But time is a real big thing that we hear with technology. And then we also have, you know, the things like “I’m not a techy person, how can I do this? ” And we actually spend a little but more time with those people who are concerned with you know, their underutilization of technology. We do rounds with them more frequently. We make ourselves more available. You really… it’s different for each person.
Host: That kind of segues very nicely into this next question, and that’s …your technology experience and how much computer IT background did you have when moving into this position?
CP: That’s a good question. I had zero. I had absolutely none. I’ve learned a lot of things since starting in this department. I’ve mentioned some of my roles as being project manager and then implementing electronic processes. One of the other things that we also do. I am on-call for our IT Department about three times a year, so there are things that I have learned to do, like changing tapes for our backup process, and I know what questions now to ask if we’re going to install a new printer. You know, someone wants a desktop PC, I know exactly what it is that we need to do, but primarily we’re associated with… my job as a clinical analyst, we’re associated with our clinical software. Not so much the hardware piece, but I learn stuff every day so that’s always a good thing.
Host: So then what are some of the things that you’ve learned during your other experiences and what part of your background has made you successful in this new position you’ve started?

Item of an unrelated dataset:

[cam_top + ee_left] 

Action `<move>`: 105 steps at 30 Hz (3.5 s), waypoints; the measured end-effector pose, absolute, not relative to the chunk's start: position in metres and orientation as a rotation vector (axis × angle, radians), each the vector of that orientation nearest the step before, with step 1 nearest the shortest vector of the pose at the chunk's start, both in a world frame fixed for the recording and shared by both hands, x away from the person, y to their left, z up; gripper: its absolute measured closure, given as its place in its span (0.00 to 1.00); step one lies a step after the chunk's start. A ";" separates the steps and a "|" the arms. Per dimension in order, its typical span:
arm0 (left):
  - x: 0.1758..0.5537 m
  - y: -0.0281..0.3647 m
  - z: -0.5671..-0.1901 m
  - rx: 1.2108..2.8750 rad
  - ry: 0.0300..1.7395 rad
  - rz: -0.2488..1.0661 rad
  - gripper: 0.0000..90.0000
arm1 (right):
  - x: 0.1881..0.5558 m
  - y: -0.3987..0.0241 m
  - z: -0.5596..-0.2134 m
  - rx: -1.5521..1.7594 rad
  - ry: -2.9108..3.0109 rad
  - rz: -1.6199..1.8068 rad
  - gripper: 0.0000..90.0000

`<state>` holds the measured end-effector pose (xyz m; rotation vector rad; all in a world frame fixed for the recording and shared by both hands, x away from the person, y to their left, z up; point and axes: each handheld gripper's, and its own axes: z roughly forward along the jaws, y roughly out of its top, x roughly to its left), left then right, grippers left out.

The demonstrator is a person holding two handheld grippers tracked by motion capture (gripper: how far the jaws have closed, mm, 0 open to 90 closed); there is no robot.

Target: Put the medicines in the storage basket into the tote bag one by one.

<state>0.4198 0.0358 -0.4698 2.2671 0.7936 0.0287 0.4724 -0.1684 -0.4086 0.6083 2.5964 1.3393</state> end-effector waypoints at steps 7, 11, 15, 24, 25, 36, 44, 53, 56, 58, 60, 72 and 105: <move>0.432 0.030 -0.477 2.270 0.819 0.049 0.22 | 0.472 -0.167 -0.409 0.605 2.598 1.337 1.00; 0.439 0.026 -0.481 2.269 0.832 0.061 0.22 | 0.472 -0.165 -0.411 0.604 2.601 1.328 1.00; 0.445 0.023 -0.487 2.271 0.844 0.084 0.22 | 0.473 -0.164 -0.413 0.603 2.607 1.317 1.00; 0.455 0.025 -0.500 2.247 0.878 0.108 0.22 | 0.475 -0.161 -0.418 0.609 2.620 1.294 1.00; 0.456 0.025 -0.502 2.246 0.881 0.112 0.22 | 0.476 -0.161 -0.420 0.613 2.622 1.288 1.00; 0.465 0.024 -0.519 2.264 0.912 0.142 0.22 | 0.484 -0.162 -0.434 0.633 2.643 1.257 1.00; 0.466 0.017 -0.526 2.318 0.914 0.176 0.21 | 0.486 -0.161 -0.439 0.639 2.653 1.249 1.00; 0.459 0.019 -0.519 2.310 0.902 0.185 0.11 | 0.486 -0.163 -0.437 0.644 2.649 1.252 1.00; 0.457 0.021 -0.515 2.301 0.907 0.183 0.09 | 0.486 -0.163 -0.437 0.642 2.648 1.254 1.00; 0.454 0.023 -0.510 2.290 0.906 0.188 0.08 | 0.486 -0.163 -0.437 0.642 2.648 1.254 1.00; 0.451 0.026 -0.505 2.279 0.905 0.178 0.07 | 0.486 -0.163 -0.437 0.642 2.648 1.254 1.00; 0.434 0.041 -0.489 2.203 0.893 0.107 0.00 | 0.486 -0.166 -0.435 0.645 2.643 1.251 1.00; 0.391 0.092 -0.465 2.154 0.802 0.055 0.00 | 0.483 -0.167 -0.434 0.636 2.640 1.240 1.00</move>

CP: Sure. I think one of the most important things for me is that I’ve worked and had clinicals at other hospitals. I’ve worked in different environments. I’ve worked in a doctor’s office. I’ve worked in a hospital as a floor nurse. I’ve worked as a charge nurse. When I was in undergrad, I’ve had clinicals at probably thirteen different facilities, so I was able to see different kinds of workloads. And the big thing about being an analyst in an IT position and having a clinical background is being able to assess the workflow of the group that you’re working with and figure out how you can make technology a part of the process, not an addition to their workflow. So how can you integrate technology into their day-to-day jobs, and if you’ve done that job, it makes it that much easier to understand, as opposed to doing your job and then doing your technology piece. How can you incorporate it, and really having that background helps, and you approach projects from a different perspective.
Host: This is more of a specific question. “I have experience in a primary care setting, and was wondering if resources are limited, no funding for adoption, updates of EMR, how does one keep providers engaged in adapting as the EMR changes or is enhanced. Can you say what you put into newsletters, etc, things like that? Oh, I’m sorry, no funding for a person focused on EMR adoption and updates, so there’s really no… I guess… people assigned to be the champion within this organization, and how does one keep providers engaged in adapting as the EMR changes or is enhanced? Does that make sense?

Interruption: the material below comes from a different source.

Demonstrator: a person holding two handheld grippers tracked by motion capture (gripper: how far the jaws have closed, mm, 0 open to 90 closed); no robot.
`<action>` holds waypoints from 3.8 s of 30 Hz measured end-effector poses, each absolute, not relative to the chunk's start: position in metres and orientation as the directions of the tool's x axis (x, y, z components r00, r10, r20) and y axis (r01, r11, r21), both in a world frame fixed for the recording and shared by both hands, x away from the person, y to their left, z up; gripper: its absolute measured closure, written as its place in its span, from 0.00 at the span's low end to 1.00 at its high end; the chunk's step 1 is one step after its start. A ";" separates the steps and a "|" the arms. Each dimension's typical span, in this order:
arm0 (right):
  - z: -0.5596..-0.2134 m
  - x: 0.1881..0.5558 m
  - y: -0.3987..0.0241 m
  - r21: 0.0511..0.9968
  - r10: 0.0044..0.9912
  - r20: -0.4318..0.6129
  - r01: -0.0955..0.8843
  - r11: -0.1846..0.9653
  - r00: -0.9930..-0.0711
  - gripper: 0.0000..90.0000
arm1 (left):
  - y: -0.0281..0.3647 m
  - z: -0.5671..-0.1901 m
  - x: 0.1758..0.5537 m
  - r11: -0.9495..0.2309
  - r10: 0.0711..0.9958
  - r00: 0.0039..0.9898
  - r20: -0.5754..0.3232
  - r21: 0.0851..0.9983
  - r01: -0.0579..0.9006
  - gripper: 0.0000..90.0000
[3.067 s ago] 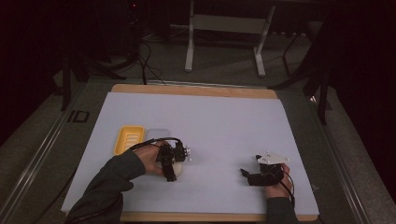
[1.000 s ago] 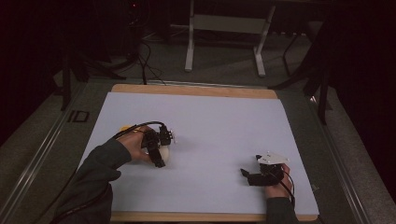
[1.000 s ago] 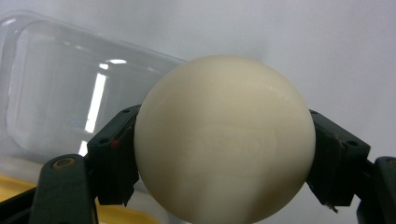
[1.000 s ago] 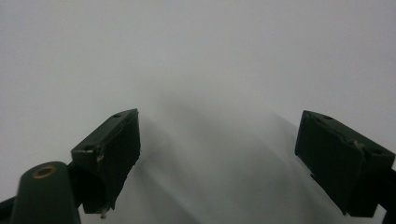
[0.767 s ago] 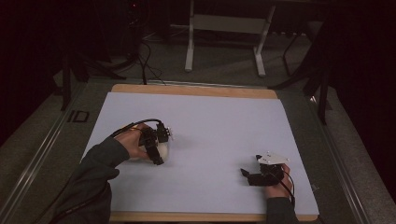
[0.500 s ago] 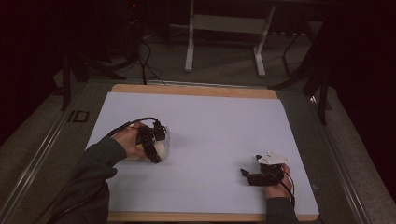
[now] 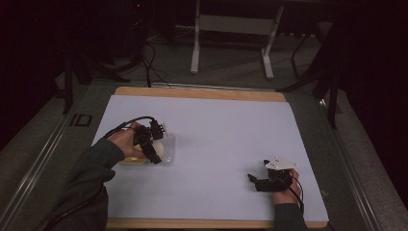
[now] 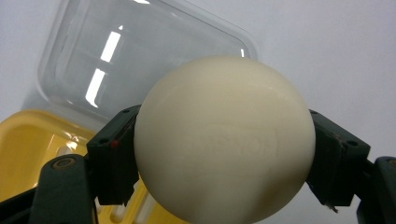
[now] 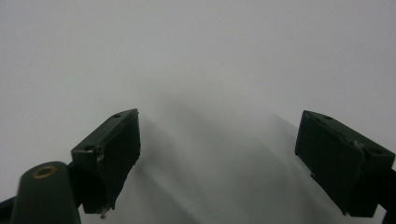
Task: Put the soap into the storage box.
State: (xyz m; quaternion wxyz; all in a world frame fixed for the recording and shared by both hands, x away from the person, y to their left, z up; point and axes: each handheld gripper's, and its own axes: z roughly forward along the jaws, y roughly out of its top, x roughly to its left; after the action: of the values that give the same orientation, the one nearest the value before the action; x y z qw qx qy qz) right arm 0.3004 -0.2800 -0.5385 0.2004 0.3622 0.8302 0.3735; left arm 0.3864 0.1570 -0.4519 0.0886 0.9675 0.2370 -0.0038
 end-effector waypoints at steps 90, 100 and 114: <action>-0.539 0.299 -0.279 0.765 0.750 -0.074 0.445 0.465 -0.657 0.16 | 0.231 -0.473 0.419 -0.702 0.697 0.715 -0.047 0.157 0.695 0.09; -0.539 0.300 -0.279 0.764 0.749 -0.077 0.444 0.468 -0.658 0.16 | 0.236 -0.456 0.414 -0.704 0.687 0.726 -0.022 0.227 0.673 0.06; -0.539 0.300 -0.279 0.764 0.749 -0.078 0.443 0.469 -0.658 0.16 | 0.234 -0.443 0.405 -0.724 0.659 0.752 0.013 0.282 0.629 0.19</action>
State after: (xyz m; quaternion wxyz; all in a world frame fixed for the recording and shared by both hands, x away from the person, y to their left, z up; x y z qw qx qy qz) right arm 0.2997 -0.2787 -0.5388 0.2063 0.3582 0.8319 0.3703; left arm 0.4053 0.2342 -0.4427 0.1312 0.9268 0.3474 0.0561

CP: I think so. I think with… I’m assuming you’re working … talking about working in a provider office?
CP: That needs to be really driven by those providers, or the people who own the office. For people who do not have electronic health records now, and they’re going to start facing less reimbursement when we reach the year 2013, getting them the education piece up front now, while you still have time, or staying on top of what the meaningful use guidelines are. If you have one person in your office who might not be designated as that now, you might want to figure out what it is that …if there’s a knowledge deficit on what education or what technology is needed, and how you can get the reimbursement money, because really, it all comes down to making money for these doctors in private practices and especially if they’re not associated with a health care, with a health system. It’s going to cost a lot of money to implement the technology but at the same time, if you don’t implement it, then you’re going to start losing reimbursement from CMS. So, it’s really important to stay on top of it, and I guess the biggest piece is getting this information to whoever’s in charge like a director or an office manager. Or even the providers. And I think it’s really hard to keep providers engaged. The big thing specifically with CPOE is patient safety, but when we talk about implementing technology, it all comes down to dollars right now, and I think that’s really important. That might get their attention quicker.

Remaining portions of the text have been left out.